I imagine the key turning in the ignition and him leading us off under my unsteady direction. I trace imaginary routes on the paper maps, and think of everywhere we could go. I imagine a future laid out horizontal like a road, of funerals and eulogies and solicitors and suit hire. We drive away from the house for the final time, it remains, itself an achievement. I wonder how many more things for him will become final, as the days get closer how the mundane will become all the more extraordinary, and I wonder if this is the last time he’ll see the sea. As the tracks and verges turn alphabetical, B roads to A roads, my mapreading is less required and I put my head against the window and let pale sun rest on my cheeks.

Ahead are parties and and solicitors and finally a funeral. I look back across the car; he squints into the incoming low sun with determination, his hands grip the wheel and he shifts gear as if it is he and his force of will that moves the car rather than petrol and hydraulics and pistons and pressure.

I do not profess to know him best, or speak with any such authority to create a eulogy for him, but It is how I would like to present him, in overcoat and pyjamas, cigarette clamped in mouth like Clint, window open and music blaring, dragging a Peugeot and a too tired friend across England, all possibilities open in his mind.

It is how I see him now when I think of him.

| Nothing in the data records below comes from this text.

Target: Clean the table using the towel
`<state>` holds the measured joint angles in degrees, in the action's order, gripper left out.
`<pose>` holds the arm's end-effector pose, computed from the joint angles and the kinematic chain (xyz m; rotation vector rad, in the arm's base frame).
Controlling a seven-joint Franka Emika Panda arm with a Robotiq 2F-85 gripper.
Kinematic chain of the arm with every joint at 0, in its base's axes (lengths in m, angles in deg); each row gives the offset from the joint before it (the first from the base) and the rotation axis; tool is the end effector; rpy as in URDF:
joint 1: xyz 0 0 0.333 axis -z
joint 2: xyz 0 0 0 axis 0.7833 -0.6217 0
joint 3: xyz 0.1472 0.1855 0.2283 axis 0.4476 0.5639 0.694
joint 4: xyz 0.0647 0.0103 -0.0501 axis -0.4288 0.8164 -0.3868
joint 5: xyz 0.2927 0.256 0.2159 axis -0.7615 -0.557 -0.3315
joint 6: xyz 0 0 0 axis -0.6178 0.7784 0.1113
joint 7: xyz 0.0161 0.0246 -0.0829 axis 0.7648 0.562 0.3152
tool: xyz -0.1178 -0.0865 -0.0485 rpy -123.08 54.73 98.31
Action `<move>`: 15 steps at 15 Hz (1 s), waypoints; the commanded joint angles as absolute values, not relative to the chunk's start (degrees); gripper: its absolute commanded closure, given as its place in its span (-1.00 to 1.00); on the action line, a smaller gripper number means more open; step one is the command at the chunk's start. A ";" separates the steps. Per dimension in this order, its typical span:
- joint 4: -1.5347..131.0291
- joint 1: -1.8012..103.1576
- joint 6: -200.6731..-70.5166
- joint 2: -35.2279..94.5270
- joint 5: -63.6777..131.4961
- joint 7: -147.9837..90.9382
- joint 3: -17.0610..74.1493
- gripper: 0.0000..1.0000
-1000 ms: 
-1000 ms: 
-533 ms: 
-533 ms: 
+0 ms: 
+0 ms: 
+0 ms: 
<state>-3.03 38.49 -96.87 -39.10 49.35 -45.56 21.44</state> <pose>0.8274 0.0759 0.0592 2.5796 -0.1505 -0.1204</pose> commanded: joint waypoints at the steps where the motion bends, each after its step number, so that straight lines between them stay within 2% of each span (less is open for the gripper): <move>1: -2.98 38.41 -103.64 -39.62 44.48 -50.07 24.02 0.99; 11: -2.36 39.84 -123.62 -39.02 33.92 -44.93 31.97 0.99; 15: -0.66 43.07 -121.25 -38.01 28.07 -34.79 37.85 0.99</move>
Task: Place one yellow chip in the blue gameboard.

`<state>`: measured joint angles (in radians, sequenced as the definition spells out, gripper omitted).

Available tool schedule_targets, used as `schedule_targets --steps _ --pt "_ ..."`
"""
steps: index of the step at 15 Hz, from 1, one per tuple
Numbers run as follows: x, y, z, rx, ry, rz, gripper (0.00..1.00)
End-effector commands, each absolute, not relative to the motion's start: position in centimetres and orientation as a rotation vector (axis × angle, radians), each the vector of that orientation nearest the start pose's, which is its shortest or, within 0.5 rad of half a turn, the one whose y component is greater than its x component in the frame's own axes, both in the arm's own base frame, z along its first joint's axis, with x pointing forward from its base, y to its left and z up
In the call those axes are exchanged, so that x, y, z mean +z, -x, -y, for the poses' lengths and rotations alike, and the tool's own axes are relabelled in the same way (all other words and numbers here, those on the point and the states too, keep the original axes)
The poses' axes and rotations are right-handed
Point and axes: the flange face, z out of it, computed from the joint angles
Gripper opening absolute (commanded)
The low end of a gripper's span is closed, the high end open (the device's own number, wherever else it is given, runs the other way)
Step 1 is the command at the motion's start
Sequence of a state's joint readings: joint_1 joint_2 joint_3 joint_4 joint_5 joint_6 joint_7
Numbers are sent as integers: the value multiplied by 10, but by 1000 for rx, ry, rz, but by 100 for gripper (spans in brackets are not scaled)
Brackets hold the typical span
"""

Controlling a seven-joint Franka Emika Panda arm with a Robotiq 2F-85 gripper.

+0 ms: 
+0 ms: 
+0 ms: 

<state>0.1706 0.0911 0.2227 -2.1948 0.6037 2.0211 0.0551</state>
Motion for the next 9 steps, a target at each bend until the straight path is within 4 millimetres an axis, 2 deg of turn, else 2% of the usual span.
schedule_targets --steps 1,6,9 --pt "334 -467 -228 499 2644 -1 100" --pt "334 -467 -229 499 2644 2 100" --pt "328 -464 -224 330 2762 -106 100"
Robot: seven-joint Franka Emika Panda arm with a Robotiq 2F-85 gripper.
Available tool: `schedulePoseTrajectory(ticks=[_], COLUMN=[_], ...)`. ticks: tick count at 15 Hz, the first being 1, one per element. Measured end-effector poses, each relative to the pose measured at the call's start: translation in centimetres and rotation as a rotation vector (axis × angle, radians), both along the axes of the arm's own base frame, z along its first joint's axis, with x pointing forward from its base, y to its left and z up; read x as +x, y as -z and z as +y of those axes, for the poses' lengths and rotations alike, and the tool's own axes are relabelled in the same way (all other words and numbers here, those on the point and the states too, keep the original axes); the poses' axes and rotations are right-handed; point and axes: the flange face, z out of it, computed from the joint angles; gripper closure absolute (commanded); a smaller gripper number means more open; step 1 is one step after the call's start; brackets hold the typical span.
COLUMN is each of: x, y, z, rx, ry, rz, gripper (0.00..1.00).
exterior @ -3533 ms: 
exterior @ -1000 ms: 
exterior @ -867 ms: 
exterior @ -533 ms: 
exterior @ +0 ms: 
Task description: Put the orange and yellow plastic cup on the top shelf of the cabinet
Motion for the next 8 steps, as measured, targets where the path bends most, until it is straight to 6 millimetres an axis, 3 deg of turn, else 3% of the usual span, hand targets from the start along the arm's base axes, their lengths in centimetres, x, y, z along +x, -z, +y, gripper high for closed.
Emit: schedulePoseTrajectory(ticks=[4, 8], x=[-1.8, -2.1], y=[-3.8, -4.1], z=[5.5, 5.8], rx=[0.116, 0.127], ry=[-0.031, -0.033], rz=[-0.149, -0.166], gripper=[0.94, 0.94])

“Don’t you worry” he says, “I’ll get us home”

I allow my eyes to close against the glass of the window, feeling the vibration of the engine and the road beneath gently work through my skull like a massage. A bonfire on a beach burns imaginary behind my eyes.

I will let him take me this far, let him drive the pair of us because regardless of how long or how far we go, soon he will not be able and then I know, finally, and with such dread it dissolves holes within me, it shall be my turn to be strong.

Authors Note:

‘Wrecking’ is the ancient and once commonplace activity of looting the valuables that drift to the shore from nearby shipwrecks. Today, beachcombers still like to refer to themselves as ‘Wreckers’.